BY Andrea JacksonPublished Dec 1, 2002

Charlie Kaufman, the screenwriter behind the remarkably twisted Being John Malkovich, and now Human Nature, seems to really have a thing for primates. Lila (Patricia Arquette), a young woman with hirsutism (she's covered in hair), has abandoned society and made peace with her follicles. When she returns to civilisation and (eventual) hairlessness, in order to find a mate, she gets involved with Nathan (Tim Robbins), a behavioural scientist who's obsessed with table manners and his tiny penis.

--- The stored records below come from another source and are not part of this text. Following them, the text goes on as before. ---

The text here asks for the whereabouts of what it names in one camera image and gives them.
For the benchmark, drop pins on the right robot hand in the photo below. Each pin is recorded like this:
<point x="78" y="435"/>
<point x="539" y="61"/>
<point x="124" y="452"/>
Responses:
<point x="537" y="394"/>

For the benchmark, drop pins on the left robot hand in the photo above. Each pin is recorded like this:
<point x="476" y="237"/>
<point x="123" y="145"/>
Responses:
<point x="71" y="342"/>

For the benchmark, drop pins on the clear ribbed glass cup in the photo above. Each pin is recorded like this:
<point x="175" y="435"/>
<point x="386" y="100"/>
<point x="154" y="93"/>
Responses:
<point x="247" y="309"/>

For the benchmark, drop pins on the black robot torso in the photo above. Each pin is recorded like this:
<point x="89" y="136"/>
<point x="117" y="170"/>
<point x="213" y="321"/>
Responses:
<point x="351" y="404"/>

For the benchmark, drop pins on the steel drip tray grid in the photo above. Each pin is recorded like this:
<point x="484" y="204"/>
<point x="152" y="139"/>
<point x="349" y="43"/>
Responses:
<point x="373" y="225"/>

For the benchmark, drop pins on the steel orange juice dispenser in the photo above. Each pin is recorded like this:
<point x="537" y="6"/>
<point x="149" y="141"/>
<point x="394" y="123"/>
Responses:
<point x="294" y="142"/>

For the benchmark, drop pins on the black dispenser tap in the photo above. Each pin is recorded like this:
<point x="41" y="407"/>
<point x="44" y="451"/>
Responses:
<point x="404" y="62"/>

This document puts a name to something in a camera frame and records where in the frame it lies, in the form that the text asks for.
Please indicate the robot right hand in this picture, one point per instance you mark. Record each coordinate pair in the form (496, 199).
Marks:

While hiking in the forest, Nathan and Lila happen upon a man raised as an ape (Rhys Ifans).

Nathan decides to use him in his experiments, which involve teaching mice to eat with the correct salad fork. Pretty soon the newly christened Puff has table manners and impeccable social skills, all gained through the administration of electric shocks. Shocks, however, can't eliminate his insatiable urge to hump everything in his path.

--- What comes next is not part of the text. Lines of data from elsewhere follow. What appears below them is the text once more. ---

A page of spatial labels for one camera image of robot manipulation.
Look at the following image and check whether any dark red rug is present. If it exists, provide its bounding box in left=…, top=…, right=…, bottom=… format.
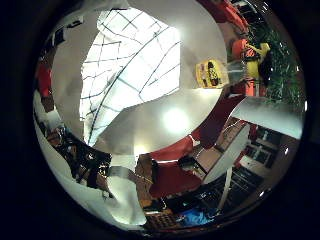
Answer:
left=205, top=0, right=250, bottom=33

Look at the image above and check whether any green leafy plant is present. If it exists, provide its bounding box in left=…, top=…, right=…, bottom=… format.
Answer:
left=248, top=19, right=307, bottom=108

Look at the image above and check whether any black window frame unit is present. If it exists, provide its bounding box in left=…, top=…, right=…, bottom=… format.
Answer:
left=239, top=125, right=285, bottom=169

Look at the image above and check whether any dark red bench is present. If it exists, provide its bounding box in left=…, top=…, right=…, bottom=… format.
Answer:
left=199, top=94, right=247, bottom=150

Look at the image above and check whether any red sofa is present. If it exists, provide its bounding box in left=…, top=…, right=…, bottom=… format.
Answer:
left=148, top=134, right=203, bottom=200

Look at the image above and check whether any white pillar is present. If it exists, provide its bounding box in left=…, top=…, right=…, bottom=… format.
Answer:
left=229, top=95, right=305, bottom=140

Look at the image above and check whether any clear spray bottle yellow label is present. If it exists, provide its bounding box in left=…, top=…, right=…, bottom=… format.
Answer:
left=195, top=39, right=272, bottom=90

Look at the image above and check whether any round white pedestal table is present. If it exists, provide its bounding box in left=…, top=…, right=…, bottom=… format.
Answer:
left=201, top=123, right=252, bottom=202

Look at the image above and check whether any orange chair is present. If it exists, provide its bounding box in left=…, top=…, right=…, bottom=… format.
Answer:
left=231, top=38, right=250, bottom=62

The film's underlying premise is simple: we're all denying our natural urges because we're adapting ourselves to civilisation. It's reinforced by visual touches like the scale of sets and props, the saturated-yet-washed-out flashback scenes, and Lila's Disney-esque forest — they make the movie's world seem slightly distorted, as if it wasn't quite natural either.

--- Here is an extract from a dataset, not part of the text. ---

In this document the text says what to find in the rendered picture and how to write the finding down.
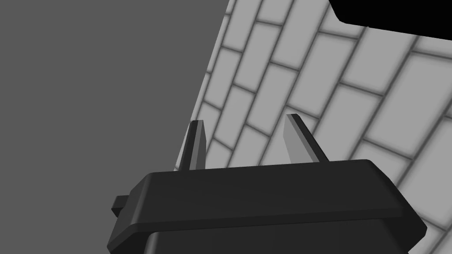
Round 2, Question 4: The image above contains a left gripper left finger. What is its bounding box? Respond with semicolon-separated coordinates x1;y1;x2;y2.
179;120;207;172

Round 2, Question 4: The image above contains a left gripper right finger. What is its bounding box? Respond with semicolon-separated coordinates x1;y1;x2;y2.
283;113;330;164

Using Lila's body hair to represent our sometimes-conflicted relationships with our own nature and desires is interesting, and not just because Arquette and Ifans spend much of the movie naked. Ifans is a great physical actor, particularly during a scene when he's throwing himself at a slide show of a partially dressed woman. Arquette is totally heartbreaking in the latter part of the film, when she's trying to be a "good" (i.e., hairless) girlfriend to Nathan.

The story doesn't make a lot of sense in the end, but individual scenes are hilarious enough to hide that fact. Overall, Human Nature is worth seeing, especially if your tastes run to the fairly whacked-out.